Why Synthetic Data Is Not Private

May 4, 2022 :: 3 min read

And what's more, it's snake oil... unless done right.

We anonymised it, we removed sensitive identifiers, these records are not real. You might have heard some of these terms when talking about synthetic data. While they aren’t just voodoo spells, these techniques might not be enough to protect anyone’s privacy from a determined attacker.

What even is synthetic data?

In case you don’t know what synthetic data is, here’s a working example that we’re going to use throughout this post.

Let’s say we are a bank. We record a lot of information about our customers: date of birth, social security number, address, marital status, all their transaction info, device identifiers, and more. We mix-and-match information between these records and create new, fake ones. We shuffle some names around, move people from one street to another nearby, add a five grand espresso machine to their purchase history.

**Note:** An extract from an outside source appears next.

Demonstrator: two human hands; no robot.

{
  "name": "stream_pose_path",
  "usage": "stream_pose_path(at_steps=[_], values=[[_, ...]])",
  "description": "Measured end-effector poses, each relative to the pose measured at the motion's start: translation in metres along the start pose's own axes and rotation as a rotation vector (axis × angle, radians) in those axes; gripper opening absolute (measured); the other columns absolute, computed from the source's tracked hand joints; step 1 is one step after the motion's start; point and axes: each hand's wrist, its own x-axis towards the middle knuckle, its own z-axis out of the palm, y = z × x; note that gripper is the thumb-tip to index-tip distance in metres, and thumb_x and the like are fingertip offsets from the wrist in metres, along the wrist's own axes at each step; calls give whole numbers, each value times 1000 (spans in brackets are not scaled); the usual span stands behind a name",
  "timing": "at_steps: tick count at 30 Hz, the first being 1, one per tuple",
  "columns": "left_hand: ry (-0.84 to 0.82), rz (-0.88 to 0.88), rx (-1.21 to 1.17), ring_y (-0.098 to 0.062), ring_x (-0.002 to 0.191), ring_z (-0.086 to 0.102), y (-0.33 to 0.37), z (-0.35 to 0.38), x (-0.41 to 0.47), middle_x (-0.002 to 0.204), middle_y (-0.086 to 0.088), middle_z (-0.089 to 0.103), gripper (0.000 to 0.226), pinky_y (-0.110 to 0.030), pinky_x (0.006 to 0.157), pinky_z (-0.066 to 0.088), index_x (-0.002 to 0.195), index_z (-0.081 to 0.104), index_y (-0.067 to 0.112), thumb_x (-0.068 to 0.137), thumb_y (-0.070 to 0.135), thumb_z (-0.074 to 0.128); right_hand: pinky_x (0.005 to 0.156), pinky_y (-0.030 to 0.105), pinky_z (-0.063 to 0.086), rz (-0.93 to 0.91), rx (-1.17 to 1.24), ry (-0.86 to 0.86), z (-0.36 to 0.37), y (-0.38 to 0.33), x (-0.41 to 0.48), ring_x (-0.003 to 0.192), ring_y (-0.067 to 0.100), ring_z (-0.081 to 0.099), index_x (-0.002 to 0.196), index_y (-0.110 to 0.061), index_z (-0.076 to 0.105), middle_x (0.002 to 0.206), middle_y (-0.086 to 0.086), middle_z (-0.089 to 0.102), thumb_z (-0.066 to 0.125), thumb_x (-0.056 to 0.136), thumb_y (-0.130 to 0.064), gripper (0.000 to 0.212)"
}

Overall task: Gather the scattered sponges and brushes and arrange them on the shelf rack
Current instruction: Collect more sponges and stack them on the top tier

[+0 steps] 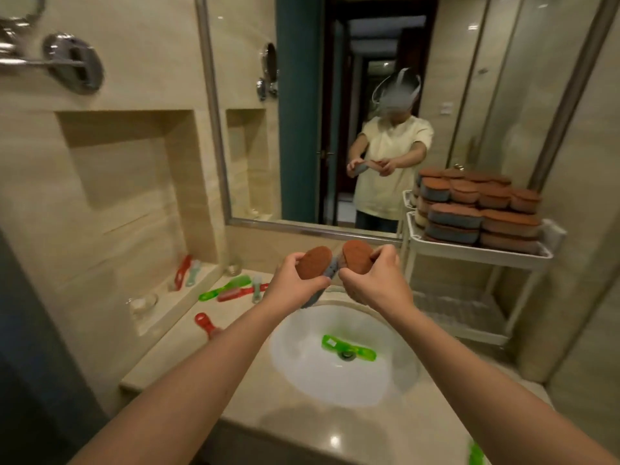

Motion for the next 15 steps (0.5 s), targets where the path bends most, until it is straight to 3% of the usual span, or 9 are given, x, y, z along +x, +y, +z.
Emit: stream_pose_path(at_steps=[2,5,10,15], values=[[-51,33,-11,-15,102,57,20,26,16,118,5,55,68,-33,85,52,119,43,33,64,39,82,78,42,52,3,0,35,-25,14,21,88,22,57,98,-23,36,104,-1,46,65,60,-56,58],[-131,100,-33,-14,103,55,48,63,40,118,7,52,69,-26,78,48,121,43,33,65,40,82,78,44,52,25,-56,69,-61,31,51,90,23,55,102,-21,35,106,1,45,65,62,-56,60],[-176,197,43,-11,97,52,90,121,74,118,3,42,74,-30,83,47,126,45,33,63,46,80,78,41,50,53,-108,129,-113,61,95,91,23,53,104,-19,36,109,2,41,66,63,-55,63],[-216,298,79,-5,90,46,129,166,102,116,3,34,75,-25,85,42,132,45,33,65,45,77,69,37,46,68,-176,193,-154,88,132,88,20,50,103,-22,34,107,-1,38,64,63,-58,62]])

We do it in a clever way — there’s no overlap with our actual customers, and resulting records are as representative/useful; we can use it to compute statistics, train models and they will be just as good. Now, we have a synthetic dataset.

What is it for?

Let’s take a step back for a moment. We have the real data and we can use it ourselves. But it’s quite a waste if we are the only ones using it. Can we profit from it in other ways?

How to share it with researchers so that they develop a clever algorithm for us? Synthetic data. How about we sell it to a data vendor? Synthetic data. Maybe we can create a public dataset or a machine learning competition? You’ve guessed it, synthetic data.

While not real, synthetic data is a good proxy for many applications. Picture source.

So what’s the problem?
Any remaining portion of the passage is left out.